A ameaça, feita em chinês, ocorreu poucos dias antes do Shen Yun Performing Arts, uma companhia de dança clássica chinesa com sede em Nova York, começar uma turnê pela Austrália.
O Epoch Times informou que a ameaça, que foi enviada aos apresentadores locais, afirmava falsamente que explosivos haviam sido colocados ao redor do The Lodge e detonariam se o desempenho do Shen Yun fosse adiante.
A AFP confirmou posteriormente que uma “busca minuciosa” foi realizada e nada suspeito foi encontrado.
Poucas horas antes, Albanese apelou a mais unidade.
‘A convenção australiana é que se você tiver algum ódio ou preconceito, deixe-o na alfândega. Quando você está aqui, você concorda com os valores australianos.’
Anthony Albanese apareceu em um episódio de podcast ao vivo cerca de cinco horas antes do susto da bomba
Ele foi evacuado do The Lodge em Canberra na noite de terça-feira (foto com seu cachorro Toto).
O apresentador do podcast Karl Stefanovic disse a seus seguidores que falaria diretamente com o primeiro-ministro
‘Abri para o Ano Novo Lunar no domingo, o Museu dos Australianos Chineses em Haymarket. Algumas das conquistas daqueles que estiveram aqui são muito inspiradoras.’
Albanese também foi questionada sobre o retorno das chamadas “noivas do ISIS” à Austrália, que dominaram as manchetes na semana passada.
Ele afirmou que o seu governo não está a fazer “nada” para ajudar 34 mulheres e crianças ligadas aos combatentes do Estado Islâmico, enquanto tentam regressar a casa.
“Há questões constitucionais e direitos legais que as pessoas têm que levaram ao regresso de 40 pessoas, incluindo combatentes do ISIS, ao antigo governo”, disse Albanese.
Stefanovic respondeu: ‘Essas pessoas não estavam em uma turnê do Contiki, elas foram para um campo terrorista e tentaram estabelecer um califado, era a Disneylândia para terroristas.’
Embora Albanese tenha admitido que o assunto “não passou no teste do pub”, ele disse que o governo foi restringido pela lei australiana, mas não negou as acusações contra as mulheres.
‘Claro e por isso eu odeio essas pessoas. Eles não demonstraram confiança nos valores australianos ao viajarem para o exterior para participar”, disse ele.

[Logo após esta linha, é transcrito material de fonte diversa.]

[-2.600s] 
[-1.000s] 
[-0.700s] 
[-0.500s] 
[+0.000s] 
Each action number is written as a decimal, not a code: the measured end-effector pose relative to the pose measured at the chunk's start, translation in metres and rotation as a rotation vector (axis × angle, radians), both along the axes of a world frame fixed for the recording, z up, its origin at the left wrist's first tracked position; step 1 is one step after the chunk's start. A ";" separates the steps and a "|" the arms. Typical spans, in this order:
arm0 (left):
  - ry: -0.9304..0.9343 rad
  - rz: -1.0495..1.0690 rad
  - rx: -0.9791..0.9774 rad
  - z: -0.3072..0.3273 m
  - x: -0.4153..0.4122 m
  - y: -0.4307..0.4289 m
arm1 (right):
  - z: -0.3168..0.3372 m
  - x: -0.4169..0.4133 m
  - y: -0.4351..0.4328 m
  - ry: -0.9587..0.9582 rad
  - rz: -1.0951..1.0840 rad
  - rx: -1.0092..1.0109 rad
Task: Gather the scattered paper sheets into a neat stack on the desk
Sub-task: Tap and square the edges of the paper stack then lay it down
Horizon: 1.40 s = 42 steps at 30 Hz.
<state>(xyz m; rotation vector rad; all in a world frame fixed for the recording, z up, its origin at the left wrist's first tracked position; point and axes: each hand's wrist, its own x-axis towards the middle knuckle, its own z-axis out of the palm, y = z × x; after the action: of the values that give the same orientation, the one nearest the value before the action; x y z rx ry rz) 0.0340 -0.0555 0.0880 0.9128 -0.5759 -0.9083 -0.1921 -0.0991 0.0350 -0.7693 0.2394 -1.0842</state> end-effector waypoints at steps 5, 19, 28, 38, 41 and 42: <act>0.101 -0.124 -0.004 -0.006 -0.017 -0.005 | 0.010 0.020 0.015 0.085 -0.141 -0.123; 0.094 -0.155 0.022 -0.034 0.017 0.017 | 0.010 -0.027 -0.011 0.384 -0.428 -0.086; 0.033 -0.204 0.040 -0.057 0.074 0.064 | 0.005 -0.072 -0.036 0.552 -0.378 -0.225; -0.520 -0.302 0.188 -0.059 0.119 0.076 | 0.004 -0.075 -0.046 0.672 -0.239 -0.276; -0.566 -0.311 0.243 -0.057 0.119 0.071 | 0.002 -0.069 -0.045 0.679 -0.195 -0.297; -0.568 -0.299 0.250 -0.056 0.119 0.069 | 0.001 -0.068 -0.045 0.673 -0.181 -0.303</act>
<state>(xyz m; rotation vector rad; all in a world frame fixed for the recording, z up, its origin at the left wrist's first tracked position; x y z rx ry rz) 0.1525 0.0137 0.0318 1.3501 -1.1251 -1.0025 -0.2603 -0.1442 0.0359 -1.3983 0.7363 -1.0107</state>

‘Estamos fazendo o que podemos, efetivamente não fazendo nada para ajudar essas pessoas. Se vierem, terão de sofrer todas as consequências da lei.’
Albanese admitiu que as noivas do ISIS que regressaram à Austrália não passaram no teste do pub, mas disse que o governo foi restringido pela lei australiana.

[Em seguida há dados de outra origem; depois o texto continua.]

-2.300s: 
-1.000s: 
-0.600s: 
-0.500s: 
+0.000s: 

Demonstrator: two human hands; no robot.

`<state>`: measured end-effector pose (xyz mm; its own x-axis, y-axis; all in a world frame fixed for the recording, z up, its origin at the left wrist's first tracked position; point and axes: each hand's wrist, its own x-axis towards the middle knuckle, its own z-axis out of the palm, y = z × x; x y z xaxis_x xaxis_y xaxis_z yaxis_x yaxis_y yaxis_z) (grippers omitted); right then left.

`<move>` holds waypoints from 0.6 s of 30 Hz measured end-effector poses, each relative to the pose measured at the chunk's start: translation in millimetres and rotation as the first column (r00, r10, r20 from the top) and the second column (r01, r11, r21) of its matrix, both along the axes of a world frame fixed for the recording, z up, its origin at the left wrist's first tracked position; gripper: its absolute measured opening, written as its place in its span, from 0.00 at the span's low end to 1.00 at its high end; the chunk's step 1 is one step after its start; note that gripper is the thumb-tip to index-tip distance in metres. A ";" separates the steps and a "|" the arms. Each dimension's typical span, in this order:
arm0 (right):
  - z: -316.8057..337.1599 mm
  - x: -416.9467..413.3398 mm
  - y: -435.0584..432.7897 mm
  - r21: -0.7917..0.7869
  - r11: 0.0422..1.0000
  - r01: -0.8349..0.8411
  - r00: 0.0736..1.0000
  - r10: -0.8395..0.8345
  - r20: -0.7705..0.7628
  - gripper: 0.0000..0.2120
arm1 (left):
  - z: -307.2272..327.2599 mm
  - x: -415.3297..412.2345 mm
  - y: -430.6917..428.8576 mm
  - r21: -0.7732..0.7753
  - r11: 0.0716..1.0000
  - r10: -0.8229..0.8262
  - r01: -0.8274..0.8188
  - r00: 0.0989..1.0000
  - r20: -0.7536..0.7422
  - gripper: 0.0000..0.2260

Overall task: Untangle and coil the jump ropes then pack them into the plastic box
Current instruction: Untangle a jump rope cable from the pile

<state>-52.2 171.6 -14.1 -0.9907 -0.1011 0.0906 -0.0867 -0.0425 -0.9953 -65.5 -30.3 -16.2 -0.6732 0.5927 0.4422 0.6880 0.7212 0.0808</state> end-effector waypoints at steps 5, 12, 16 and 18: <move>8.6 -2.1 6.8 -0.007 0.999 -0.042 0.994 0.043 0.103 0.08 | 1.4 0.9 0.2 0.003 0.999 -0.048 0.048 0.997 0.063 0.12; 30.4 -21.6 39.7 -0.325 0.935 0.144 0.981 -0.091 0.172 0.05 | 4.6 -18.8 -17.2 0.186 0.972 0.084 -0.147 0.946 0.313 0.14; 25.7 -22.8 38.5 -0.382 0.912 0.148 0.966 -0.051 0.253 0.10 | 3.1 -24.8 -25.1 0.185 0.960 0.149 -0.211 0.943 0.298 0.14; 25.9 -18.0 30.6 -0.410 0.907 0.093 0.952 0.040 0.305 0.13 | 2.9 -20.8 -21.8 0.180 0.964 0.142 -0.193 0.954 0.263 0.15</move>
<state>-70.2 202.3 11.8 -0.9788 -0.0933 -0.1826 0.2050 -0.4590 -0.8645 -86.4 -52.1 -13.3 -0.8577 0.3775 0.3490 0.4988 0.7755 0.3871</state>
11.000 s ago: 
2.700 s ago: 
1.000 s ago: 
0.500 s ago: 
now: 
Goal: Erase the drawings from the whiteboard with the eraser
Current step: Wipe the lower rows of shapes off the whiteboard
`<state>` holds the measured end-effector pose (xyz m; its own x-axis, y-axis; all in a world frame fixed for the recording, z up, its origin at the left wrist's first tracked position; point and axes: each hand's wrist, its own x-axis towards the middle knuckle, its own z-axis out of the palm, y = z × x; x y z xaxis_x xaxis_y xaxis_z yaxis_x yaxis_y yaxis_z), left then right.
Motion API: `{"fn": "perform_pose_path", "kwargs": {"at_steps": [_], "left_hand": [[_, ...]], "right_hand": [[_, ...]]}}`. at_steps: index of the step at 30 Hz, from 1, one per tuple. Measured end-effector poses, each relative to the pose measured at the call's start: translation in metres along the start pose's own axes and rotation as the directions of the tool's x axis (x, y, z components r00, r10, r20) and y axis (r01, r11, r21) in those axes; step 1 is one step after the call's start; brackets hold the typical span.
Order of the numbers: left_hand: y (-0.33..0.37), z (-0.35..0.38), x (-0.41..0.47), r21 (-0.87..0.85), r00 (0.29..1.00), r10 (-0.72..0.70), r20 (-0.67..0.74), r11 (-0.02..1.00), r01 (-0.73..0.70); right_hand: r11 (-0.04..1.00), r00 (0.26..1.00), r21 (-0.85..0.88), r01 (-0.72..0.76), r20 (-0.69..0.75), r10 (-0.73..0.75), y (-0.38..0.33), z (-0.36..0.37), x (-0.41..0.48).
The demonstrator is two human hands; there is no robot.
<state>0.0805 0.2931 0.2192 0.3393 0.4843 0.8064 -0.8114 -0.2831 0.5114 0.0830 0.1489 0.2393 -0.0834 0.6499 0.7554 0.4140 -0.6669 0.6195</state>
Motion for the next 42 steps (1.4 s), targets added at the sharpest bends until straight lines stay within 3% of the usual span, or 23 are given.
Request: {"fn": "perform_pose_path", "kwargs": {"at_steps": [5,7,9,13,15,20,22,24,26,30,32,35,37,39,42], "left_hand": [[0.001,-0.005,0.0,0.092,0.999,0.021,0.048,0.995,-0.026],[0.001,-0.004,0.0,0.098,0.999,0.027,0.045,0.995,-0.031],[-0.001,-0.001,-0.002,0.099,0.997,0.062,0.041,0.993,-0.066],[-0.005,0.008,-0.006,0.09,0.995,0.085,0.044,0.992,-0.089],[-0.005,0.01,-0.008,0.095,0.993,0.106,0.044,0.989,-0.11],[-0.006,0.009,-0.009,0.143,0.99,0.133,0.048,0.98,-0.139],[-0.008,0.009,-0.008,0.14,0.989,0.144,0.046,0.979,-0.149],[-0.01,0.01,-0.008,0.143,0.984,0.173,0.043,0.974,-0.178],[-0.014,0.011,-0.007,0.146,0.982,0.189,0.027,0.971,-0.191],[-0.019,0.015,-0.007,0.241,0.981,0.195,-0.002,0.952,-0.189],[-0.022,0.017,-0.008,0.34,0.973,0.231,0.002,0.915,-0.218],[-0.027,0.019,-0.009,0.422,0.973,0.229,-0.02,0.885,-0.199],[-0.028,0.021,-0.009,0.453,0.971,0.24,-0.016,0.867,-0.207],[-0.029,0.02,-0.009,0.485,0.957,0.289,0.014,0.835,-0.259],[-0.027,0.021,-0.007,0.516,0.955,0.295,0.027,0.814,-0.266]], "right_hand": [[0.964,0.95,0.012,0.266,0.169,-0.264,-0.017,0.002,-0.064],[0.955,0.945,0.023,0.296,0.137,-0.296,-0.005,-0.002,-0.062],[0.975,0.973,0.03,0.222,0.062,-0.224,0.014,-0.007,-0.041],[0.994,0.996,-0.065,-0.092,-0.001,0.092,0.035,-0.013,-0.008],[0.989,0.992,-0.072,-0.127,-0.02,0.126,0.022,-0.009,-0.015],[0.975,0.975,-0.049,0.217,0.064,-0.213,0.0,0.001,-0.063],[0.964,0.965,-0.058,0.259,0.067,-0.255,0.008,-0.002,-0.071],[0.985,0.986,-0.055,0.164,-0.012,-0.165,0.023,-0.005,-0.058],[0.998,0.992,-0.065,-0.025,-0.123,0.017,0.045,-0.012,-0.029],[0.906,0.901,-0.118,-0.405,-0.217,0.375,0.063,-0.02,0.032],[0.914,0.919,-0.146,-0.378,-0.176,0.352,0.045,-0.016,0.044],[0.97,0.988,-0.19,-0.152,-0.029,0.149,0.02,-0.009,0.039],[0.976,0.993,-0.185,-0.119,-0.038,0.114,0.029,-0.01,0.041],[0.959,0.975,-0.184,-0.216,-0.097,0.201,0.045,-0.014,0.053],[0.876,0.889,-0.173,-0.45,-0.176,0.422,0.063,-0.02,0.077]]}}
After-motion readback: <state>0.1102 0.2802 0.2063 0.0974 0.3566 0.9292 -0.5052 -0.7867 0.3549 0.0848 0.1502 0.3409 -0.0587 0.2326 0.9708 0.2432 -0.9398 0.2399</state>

A entrevista ocorreu horas depois de Albanese confirmar que a Austrália apoiaria os planos para remover Andrew Mountbatten-Windsor do trono.
Ele escreveu ao seu homólogo do Reino Unido, Keir Starmer, para garantir que a Austrália introduziria legislação para retirar a Mountbatten-Windsor os seus direitos de sucessão.
Mudanças na linha de sucessão provavelmente exigiriam legislação no Reino Unido e em todos os outros países onde o rei Charles é chefe de estado – incluindo a Austrália.
Quando questionado sobre o assunto, Albanese condenou Mountbatten-Windsor como “uma grande queda em desgraça”.
‘Eu realmente acho que os australianos ficarão enojados com tudo isso. Pensar que esta é uma pessoa cuja vida foi um privilégio absoluto e, obviamente, esse privilégio foi abusado”, disse ele.
‘Como foi possível que o comportamento de Andrew, que era obviamente conhecido por tantas pessoas, continuasse por tanto tempo?
‘Temos que lembrar que a Sra. (Virginia) Giuffre tirou a própria vida depois de receber o pagamento, então a Austrália está diretamente envolvida. Temos o direito de expressar nossas opiniões.
‘Acho que falo por todos os australianos quando digo que não queremos um bar desse cara.’